大澤信亮

批評家・日本映画大学教授

今月の仕事(追記あり)

今月は「新潮」に「山城むつみのミッション」(26枚)を掲載します。これについては多くを語りません。とにかく読んでほしい。これもまた論争文ですが、先月の「復活の批評」や「いかに神の力を発動させるか」とは性質が異なります。ただし、どれに優位があるわけでもありません。いずれも自分として真剣に対峙した結果です。

先月は「復活の批評」がネット上で騒動になりました。肯定否定に関わらず言及してくれた方々に感謝します。とくに東浩紀氏がスルーしなかったことには感謝しています。氏の反論の仕方や内容にはまったく納得できませんが、攻撃性が攻撃性を触発することはわかっています(そもそもこの論争文自体が氏の僕(ら)の活動の矮小化へのリアクションなのだから)。それをレッテルやアングルや数の力で片づけるのか、あるいは「個」として作品で切り返すのかに思想上の真の闘争があるわけです。でもこれ以上は僕が言うべきことではない。氏がもともと前者のタイプの人間だったのか、攻撃に曝され続けた挙句にそうなってしまったのか、あるいは「あえて」そのように振る舞っているのかわかりませんが、とにかく流されて終わりにならずに本当によかった。ただ、この論文の問題圏がしっかり論じられた感じはしないので、読者の方には、少し落ち着いた今から論点をじっくり考えてみて欲しいと思います。妙な対立を作られましたが、偏見なく読んでくれた人はわかるように、僕の議論は東氏の可能性の中心を引き継ぐものでもあるのです(追記。この表現について東さんから真摯なリプライを頂きました。僕も「文芸誌と思想論壇のなかでのみ仕事をして」きたわけではありません。そして現状に満足しているわけでもない。ただ、東さん自身が体現されているように、この壁を超えるためには時間がかかる。何年、何十年単位の。もう今回の件でうんざりされたかもしれませんが、できれば今後も僕の仕事を見て頂けるとありがたいです。僕も東さんの仕事を読み続け、学ぶべきところはちゃんと学んでいきたいと思います。ありがとうございました)。

あとロクに本文を読みもしないで東氏のアングルにまんまと乗せられて僕を攻撃した人たちにも言っておきます。
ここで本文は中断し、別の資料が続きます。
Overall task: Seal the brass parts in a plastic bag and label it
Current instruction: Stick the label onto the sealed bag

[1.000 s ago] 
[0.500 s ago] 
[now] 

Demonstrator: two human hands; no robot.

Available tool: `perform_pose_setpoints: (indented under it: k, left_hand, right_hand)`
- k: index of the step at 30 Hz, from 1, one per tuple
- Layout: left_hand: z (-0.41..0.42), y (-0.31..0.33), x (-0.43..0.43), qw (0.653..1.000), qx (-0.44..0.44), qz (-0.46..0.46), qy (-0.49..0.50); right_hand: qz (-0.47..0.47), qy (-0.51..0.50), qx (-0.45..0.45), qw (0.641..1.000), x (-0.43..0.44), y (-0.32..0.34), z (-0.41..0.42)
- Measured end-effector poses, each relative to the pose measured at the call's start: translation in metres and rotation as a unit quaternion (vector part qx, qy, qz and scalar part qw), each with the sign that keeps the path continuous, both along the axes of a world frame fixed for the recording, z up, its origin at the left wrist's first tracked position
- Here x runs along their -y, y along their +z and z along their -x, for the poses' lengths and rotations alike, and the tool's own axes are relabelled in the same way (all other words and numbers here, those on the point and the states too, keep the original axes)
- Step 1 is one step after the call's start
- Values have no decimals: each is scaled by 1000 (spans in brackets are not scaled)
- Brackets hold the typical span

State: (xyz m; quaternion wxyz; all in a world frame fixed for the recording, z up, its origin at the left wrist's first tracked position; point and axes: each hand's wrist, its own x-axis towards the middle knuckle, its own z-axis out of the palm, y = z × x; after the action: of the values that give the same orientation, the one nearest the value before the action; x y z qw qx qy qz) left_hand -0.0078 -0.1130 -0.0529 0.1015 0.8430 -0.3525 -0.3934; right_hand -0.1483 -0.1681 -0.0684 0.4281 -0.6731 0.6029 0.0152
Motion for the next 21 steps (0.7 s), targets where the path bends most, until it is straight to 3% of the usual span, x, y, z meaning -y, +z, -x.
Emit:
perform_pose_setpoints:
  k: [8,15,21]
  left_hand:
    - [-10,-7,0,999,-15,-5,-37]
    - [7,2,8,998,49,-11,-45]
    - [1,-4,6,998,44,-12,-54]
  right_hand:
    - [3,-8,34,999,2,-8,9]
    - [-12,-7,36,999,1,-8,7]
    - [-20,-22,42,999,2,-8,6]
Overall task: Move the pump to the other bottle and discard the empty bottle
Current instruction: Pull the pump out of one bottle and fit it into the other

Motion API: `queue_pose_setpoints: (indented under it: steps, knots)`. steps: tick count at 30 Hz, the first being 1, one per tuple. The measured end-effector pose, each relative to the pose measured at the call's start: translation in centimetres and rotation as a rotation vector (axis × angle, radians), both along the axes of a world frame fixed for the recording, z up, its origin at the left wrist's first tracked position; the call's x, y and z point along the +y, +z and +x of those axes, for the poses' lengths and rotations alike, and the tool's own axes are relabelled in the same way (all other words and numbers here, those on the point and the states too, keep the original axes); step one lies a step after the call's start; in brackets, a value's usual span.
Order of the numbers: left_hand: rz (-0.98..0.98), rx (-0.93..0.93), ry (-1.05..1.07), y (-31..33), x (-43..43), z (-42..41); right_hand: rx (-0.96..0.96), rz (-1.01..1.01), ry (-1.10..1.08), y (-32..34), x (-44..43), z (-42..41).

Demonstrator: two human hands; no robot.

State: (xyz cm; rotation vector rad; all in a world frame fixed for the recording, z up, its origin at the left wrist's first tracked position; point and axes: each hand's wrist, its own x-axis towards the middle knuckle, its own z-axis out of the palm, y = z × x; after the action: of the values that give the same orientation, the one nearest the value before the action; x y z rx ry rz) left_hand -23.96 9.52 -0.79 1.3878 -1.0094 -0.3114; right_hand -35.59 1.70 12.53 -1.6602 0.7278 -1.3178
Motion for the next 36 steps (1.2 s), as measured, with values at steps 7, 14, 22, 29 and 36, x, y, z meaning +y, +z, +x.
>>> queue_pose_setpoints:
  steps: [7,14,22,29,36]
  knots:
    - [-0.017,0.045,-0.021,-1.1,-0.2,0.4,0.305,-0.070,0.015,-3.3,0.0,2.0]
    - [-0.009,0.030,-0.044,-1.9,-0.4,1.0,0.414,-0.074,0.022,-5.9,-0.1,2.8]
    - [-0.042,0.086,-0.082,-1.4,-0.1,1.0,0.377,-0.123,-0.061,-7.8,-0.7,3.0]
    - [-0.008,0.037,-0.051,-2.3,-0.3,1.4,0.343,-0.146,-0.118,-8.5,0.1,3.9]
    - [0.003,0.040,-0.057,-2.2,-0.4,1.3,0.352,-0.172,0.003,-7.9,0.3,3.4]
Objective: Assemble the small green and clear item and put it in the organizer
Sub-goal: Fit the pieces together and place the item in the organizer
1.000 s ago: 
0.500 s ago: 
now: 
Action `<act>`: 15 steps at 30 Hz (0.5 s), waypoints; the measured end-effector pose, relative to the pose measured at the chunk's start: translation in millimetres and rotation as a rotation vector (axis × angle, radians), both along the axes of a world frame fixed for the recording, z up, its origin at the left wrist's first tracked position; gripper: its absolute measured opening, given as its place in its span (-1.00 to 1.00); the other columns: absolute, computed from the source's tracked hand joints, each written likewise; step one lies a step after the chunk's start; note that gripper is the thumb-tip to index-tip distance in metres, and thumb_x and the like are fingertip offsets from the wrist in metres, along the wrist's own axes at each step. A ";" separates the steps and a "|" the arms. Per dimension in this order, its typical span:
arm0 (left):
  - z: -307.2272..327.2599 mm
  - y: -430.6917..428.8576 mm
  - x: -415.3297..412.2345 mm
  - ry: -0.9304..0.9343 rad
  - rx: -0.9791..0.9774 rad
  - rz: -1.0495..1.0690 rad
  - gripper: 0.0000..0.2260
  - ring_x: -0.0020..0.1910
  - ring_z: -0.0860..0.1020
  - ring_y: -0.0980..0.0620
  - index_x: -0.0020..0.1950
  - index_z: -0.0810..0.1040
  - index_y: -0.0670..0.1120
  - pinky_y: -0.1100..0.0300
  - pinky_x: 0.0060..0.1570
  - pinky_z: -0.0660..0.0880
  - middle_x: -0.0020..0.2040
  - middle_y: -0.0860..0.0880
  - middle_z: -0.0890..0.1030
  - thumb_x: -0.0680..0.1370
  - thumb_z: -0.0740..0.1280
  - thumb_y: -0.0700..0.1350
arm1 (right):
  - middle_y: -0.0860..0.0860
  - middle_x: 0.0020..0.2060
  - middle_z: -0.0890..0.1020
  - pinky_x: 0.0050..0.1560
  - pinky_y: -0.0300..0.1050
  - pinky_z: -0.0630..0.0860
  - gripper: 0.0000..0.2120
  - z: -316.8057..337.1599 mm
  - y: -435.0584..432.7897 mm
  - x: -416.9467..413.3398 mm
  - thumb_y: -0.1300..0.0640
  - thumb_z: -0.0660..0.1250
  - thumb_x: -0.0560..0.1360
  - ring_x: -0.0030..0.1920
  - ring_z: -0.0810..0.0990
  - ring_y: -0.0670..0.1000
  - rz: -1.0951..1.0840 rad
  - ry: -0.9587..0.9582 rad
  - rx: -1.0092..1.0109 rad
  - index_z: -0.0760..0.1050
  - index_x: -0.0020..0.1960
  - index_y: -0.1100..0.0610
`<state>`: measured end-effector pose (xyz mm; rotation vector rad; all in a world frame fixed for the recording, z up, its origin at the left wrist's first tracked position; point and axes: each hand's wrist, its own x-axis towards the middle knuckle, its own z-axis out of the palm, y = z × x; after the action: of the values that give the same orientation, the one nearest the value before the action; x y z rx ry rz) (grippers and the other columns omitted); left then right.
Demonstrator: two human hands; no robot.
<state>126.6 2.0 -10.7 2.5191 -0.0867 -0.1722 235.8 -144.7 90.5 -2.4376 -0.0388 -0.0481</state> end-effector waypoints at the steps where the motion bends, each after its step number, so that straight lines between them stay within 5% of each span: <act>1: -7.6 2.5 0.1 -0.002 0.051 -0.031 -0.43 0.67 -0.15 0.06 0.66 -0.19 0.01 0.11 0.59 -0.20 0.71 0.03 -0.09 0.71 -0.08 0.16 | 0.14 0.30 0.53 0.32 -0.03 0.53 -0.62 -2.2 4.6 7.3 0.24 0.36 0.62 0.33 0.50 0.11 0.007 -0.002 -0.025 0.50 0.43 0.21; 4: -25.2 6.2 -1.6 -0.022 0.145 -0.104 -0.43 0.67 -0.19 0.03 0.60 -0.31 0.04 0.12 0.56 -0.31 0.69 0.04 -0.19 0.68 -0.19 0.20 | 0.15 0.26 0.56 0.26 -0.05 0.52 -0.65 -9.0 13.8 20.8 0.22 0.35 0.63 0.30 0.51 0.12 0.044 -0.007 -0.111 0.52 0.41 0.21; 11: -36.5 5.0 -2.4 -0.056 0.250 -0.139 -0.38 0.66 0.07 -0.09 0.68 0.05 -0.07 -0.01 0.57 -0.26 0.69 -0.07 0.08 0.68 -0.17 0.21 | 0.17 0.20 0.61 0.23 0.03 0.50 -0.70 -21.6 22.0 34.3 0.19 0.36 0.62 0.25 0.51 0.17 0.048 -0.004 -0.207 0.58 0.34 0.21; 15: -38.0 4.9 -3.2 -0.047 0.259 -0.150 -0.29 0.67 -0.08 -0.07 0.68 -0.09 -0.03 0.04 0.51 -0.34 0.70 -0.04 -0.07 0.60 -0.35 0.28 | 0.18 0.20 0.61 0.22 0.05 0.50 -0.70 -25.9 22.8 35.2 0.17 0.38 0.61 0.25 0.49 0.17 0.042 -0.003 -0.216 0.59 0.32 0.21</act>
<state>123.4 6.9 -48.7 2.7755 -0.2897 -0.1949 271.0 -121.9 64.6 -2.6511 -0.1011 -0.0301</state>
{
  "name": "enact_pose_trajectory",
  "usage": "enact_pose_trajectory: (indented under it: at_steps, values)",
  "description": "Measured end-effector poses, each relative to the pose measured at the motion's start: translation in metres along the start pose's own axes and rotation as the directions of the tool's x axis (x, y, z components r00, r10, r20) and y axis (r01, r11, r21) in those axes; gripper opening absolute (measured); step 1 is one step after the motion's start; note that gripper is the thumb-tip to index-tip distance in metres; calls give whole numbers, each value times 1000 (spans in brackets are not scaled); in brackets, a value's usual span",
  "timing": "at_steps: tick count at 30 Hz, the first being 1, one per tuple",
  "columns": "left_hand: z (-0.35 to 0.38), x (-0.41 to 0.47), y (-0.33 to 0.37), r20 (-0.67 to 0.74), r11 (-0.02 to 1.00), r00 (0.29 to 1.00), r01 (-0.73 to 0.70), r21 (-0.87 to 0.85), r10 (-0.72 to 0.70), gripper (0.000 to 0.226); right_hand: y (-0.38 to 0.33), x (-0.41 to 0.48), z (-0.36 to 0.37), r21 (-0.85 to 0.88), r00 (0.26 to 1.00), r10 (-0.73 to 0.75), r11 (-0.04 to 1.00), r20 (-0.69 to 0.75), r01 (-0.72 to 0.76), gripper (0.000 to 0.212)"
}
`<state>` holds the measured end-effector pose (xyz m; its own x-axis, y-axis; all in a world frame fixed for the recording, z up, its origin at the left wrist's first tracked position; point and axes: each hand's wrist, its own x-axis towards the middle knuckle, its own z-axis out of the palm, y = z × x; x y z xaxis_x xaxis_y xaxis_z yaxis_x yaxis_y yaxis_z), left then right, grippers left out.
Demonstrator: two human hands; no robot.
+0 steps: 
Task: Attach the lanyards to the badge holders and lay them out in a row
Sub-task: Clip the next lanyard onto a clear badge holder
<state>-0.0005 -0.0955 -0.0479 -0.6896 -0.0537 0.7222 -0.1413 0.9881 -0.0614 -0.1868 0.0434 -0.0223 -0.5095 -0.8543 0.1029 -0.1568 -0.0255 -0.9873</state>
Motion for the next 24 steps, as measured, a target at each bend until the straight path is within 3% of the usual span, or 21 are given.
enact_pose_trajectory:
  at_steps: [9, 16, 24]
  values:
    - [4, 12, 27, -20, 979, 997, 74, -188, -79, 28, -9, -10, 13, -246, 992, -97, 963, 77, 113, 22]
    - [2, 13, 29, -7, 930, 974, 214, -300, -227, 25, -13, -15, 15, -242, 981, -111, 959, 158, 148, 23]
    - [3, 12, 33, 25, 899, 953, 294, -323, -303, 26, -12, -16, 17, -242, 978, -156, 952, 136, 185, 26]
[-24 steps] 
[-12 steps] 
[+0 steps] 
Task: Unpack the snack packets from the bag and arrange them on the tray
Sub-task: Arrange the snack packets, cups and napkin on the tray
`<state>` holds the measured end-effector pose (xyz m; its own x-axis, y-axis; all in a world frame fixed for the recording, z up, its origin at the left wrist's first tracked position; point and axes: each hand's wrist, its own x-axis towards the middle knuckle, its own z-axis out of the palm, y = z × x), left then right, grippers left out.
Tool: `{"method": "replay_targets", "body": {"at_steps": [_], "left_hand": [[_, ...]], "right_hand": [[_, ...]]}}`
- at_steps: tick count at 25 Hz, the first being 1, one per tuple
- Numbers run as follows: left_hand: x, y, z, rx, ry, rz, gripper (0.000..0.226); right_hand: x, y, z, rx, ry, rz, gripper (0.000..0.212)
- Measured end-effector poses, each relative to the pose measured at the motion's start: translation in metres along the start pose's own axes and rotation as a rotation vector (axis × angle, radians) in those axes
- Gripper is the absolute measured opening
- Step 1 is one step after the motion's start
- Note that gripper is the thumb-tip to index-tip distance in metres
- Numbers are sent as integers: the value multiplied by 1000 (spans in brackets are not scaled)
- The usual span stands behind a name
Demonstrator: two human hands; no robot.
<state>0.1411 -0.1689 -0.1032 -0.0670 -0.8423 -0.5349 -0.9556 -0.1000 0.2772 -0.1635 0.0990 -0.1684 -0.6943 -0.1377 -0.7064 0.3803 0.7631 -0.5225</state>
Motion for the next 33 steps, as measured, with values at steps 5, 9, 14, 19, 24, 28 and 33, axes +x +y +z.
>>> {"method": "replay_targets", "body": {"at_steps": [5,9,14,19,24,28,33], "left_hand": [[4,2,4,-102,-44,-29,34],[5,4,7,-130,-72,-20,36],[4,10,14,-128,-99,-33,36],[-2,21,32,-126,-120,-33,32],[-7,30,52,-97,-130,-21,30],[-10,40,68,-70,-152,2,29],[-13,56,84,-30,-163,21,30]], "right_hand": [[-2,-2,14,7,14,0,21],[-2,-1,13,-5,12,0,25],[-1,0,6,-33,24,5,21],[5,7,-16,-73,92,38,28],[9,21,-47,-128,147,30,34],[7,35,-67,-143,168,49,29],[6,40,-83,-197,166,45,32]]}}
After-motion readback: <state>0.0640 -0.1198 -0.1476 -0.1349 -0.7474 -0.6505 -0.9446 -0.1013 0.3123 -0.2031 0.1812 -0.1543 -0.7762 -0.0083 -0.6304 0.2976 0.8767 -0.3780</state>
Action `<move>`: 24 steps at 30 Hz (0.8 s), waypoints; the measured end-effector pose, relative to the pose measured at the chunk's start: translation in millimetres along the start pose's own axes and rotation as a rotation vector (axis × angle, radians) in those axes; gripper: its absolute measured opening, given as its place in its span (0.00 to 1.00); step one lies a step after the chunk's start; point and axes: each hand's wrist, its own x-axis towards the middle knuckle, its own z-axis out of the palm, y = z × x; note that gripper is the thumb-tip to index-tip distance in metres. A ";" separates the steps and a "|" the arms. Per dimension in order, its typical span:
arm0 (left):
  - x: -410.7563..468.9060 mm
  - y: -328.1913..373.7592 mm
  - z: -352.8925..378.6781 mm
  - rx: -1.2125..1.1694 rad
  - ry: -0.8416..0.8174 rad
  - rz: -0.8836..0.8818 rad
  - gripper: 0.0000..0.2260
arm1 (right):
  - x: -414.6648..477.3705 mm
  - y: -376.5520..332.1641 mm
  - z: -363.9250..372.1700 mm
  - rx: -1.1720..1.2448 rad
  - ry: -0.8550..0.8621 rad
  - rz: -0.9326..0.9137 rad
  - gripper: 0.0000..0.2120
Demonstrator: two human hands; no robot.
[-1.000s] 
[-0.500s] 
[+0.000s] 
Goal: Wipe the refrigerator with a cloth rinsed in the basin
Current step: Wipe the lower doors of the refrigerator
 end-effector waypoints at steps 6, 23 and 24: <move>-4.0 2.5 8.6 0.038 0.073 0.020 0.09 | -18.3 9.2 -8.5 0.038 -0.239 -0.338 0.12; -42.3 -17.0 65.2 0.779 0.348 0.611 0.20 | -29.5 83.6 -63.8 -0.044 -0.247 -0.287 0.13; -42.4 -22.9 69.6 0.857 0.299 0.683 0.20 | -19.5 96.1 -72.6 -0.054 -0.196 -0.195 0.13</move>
そういう自分を恥ずかしいと感じませんか。そんな風に一生ずっとやっていくつもりですか。僕がマンガという表現をどれだけ大切にしているかは、このブログにも『神的批評』のあとがきにも、あるいは「ロスジェネ」4号でも語っている通りです。そもそも「貧しさ」は、宇野常寛氏の主張と分析の方法と選択肢の幅を指しているわけで、サブカルチャーが表現として貧しいなどと言っていない(ただし富裕有閑層向けの高額な娯楽でないのは事実だと思いますが)。さらに言えば貧しいという言葉を僕は否定的に使っていません。これも「ロスジェネ」4号の前書きで書きましたが、同じような状況で生きているということです。でもこんな解釈談義はどうでもいい。枝葉末節をつっついて本題をなし崩しにする汚いやり口はよくわかっています。僕はべつにあなたたちを憎んでいない。ただ、誰かに釣られて振るってしまった暴力をなかったことにせず、内省してほしいと思うだけです。叩けそうなものを叩いてすっきりする敗北の人生や、子分として忠誠を示し続ける惨めな生き方を克服し、個として生きてほしいだけです。

その上でなお異論反論があるなら正々堂々とやって欲しい。卑怯なレッテルやアングルや矮小化や追従では、たとえ何人でかかってこようと僕には通用しません。

それから先月は「週刊金曜日」で中島岳志氏と対談をしました。テーマは秋葉原連続殺傷事件と批評。対談は上の騒動の最中に行われ、膨大な公判記録を読みながら、被告がネット上の悪意のなかで凶行に及んだ気持ちを考えていました。今月中に掲載予定です。

あとは3月13日に下記のイベントに出席します。演出は「ク・ナウカ」の宮城聰氏、トークの相手は宮城氏と、社会学者の吉見俊哉氏です。

SPAC「グリム童話〜少女と悪魔と風車小屋」(オリヴィエ・ピィ作、宮城聰演出)

それと『神的批評』の3刷が間もなく市場に出ます。品薄でご迷惑かけています。